Instructions for the task
There is one span to output from the data below: the lines starting at the line with "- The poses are" and ending at the line with "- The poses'". Output it exactly, ends included, nothing more.

Collected data
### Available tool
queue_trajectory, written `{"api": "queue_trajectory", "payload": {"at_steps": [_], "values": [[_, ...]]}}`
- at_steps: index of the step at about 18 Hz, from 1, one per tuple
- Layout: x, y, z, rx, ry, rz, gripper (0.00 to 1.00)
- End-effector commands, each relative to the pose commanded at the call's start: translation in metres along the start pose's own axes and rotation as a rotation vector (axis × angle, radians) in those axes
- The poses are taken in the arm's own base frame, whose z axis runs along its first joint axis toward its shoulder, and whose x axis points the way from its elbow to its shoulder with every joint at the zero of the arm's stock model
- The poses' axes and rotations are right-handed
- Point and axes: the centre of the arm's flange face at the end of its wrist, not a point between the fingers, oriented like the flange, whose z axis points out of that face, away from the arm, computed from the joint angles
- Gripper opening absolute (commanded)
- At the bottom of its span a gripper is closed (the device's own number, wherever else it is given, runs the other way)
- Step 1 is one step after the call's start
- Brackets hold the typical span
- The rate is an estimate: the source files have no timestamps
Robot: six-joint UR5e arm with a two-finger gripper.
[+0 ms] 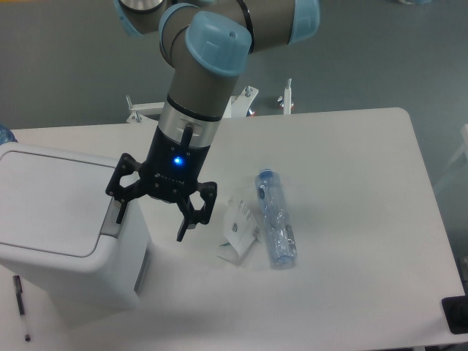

Response to this exercise
- The poses are taken in the arm's own base frame, whose z axis runs along its first joint axis toward its shoulder, and whose x axis points the way from its elbow to its shoulder with every joint at the zero of the arm's stock model
- The poses' axes and rotations are right-handed

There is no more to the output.